__TRY IT__:
Reproduce, with no edits, the line that contains "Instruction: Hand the" and all the lines that follow it, ending with the last line of the records.

[Dataset entries]

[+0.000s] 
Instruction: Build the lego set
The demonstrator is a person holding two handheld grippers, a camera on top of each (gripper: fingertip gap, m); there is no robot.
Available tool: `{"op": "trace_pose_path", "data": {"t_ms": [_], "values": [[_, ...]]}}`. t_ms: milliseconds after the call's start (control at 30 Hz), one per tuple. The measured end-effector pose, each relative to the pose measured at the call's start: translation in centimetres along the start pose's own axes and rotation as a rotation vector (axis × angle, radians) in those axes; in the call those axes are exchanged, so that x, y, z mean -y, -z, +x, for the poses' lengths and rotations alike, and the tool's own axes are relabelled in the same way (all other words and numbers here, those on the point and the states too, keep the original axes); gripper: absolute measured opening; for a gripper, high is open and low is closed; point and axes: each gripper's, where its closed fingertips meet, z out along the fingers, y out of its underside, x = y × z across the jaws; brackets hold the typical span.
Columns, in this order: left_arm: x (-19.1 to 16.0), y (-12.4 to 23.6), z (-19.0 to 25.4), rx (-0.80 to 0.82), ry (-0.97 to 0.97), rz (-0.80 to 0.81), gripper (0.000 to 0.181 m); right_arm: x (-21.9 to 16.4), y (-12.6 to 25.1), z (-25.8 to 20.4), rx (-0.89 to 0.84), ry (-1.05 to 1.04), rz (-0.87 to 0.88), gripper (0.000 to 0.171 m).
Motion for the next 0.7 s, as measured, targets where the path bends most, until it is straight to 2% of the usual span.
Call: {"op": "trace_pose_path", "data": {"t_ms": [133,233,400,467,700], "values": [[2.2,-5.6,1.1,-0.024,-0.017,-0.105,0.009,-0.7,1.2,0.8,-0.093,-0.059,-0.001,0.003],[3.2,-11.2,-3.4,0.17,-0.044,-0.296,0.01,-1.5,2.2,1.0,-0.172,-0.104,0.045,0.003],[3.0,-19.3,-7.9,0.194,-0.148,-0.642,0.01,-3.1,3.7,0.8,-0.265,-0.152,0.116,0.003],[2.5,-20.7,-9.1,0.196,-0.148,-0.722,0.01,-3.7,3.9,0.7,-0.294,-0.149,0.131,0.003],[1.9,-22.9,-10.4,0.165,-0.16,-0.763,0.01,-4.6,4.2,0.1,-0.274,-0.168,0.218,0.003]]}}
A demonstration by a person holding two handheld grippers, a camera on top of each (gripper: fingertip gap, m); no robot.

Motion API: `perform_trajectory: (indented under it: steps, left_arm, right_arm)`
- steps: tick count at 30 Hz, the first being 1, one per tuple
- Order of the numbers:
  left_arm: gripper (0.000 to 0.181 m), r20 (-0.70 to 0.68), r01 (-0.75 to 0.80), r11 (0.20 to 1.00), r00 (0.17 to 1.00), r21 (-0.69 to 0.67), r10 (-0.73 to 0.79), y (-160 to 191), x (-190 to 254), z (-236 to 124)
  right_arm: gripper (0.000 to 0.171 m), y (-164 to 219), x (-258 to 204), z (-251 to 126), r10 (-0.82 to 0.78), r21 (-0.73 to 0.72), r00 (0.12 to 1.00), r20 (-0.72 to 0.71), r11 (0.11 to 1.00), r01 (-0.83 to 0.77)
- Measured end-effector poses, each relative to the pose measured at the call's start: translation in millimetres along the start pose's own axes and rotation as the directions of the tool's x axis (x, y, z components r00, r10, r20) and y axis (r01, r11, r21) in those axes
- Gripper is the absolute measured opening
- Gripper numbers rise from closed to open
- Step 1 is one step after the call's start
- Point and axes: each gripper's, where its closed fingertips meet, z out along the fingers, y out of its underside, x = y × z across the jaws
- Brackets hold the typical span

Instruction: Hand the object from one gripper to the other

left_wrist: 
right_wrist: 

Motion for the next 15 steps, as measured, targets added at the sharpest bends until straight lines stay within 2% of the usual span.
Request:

__FINISHED TASK__:
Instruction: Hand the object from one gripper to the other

left_wrist: 
right_wrist: 

Motion for the next 15 steps, as measured, targets added at the sharpest bends until straight lines stay within 2% of the usual span.
Request:

The exercise has been carried out completely.